„Der Heilige Geist“. Teil 1

Eine Dimension menschlicher Erfahrung: „Heiliger Geist“ – manche zucken zusammen oder verdrehen die Augen, wenn sie diesen Begriff hören. Er scheint überhaupt nicht in unsere moderne Welt zu passen.

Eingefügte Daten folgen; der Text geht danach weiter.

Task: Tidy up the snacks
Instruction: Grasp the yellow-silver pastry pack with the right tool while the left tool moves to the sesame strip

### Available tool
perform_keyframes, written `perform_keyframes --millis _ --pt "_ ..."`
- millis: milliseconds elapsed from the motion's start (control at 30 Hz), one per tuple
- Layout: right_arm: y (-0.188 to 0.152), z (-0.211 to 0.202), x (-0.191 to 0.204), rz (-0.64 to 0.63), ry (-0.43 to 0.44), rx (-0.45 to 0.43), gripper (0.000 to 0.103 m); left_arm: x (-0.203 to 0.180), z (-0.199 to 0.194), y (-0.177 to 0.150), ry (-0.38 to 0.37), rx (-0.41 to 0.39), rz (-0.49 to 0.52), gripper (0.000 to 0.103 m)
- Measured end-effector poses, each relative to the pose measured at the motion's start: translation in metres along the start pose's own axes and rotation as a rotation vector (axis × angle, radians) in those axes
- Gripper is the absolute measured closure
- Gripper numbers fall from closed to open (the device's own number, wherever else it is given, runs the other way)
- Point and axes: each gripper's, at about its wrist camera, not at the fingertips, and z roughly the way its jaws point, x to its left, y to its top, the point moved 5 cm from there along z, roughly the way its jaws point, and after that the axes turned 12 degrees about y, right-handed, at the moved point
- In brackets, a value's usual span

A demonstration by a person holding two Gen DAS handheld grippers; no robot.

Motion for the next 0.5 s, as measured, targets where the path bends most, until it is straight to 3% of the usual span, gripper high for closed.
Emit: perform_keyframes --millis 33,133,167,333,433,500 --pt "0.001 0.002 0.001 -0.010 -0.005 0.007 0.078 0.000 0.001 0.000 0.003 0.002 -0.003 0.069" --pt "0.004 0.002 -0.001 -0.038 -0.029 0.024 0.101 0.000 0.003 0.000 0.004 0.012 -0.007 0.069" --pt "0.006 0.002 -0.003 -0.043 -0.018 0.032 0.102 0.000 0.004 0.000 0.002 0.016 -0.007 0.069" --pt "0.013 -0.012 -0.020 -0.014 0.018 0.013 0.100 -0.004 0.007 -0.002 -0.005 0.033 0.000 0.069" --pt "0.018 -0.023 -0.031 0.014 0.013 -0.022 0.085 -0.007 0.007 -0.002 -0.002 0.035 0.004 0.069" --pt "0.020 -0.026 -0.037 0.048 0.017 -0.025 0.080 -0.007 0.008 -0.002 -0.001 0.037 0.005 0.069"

Vielleicht auch deshalb, weil man sich darunter etwas Bildliches vorstellt, eine herabstürzende Taube oder Feuerszungen, wie es die christlichen Ikonografen vielfach dargestellt haben. Oder man befürchtet, hier werde nun der rationale Diskurs verlassen und mit dem Geist eine metaphysische Konstruktion aus dem Hut gezaubert, ein Mythos, mit dem man Nichtreligiöse mangels guter Argumente schachmatt setzt.

Logos
Samstag, 19.5.2018, 19.05 Uhr, Ö1

Geist ist ein Phänomen, das Menschen aus ihrem Leben kennen. Ursprüngliche Erfahrungen, Erkenntnisvorgänge, Wandlungs- und Reifungsschritte des Menschen sind Vorgänge, bei denen Geist und Geisterfahrung eine große Rolle spielen. Geist ist aber auch ein Begriff der Religion und Philosophie. Philosophen wie Friedrich Schleiermacher sprechen vom „Gemeingeist“. Friedrich Hölderlin nennt ihn die „gemeinschaftliche Gottheit“ und Ludwig Feuerbach den „Gott, der Ich und Du und uns verbindet“.

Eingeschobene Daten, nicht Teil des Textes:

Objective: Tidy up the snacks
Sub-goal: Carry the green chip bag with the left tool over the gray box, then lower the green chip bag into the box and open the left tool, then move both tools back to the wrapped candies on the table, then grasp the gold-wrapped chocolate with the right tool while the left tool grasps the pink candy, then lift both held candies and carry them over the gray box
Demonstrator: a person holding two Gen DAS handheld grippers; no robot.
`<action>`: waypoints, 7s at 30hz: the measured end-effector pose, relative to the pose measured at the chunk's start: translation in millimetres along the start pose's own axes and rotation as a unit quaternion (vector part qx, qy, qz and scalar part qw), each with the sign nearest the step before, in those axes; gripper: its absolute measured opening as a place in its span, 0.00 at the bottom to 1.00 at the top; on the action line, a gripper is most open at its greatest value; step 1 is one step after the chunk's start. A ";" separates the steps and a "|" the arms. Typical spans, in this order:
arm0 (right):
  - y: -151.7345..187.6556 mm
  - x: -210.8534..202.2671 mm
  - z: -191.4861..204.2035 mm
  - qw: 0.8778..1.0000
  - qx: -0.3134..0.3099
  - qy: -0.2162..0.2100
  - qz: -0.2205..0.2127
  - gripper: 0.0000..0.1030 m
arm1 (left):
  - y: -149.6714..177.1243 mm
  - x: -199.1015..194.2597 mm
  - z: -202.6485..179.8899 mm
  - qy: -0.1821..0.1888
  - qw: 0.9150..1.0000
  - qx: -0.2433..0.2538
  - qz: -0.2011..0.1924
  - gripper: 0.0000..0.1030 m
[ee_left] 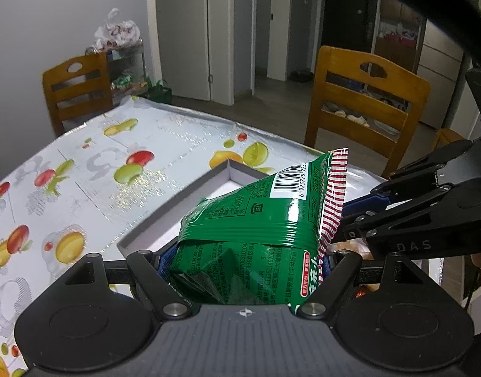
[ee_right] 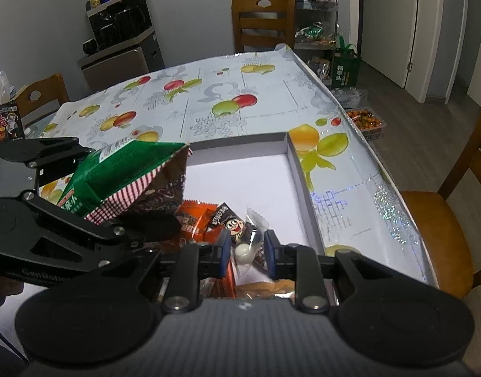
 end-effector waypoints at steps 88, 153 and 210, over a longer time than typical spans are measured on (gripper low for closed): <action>-16.6 -11.9 19.2 0.998 0.026 0.011 -0.062 0.67 | 27.4 -39.1 7.6 -0.056 0.998 0.017 -0.013 0.93; -56.5 89.2 231.6 0.987 -0.125 -0.097 0.025 0.67 | 127.7 -56.6 169.2 -0.160 0.970 -0.181 0.027 0.58; -32.7 83.8 266.1 0.976 -0.187 -0.113 -0.013 0.21 | 148.0 -132.7 149.2 -0.145 0.970 -0.194 -0.010 0.08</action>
Point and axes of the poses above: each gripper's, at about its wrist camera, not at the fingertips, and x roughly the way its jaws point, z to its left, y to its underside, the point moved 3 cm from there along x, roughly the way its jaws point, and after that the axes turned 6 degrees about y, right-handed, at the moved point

Wovon ist die Rede, wenn vom (heiligen) Geist gesprochen wird? Unterscheidet er sich von profanen Geisterfahrungen? Wenn ja, wie? Wie erfahren Menschen Geist heute in ihrem Alltag? Eine Sendung am Vorabend des Pfingstfestes der Westkirche, das traditionell die „Ausgießung des Heiligen Geistes“ thematisiert.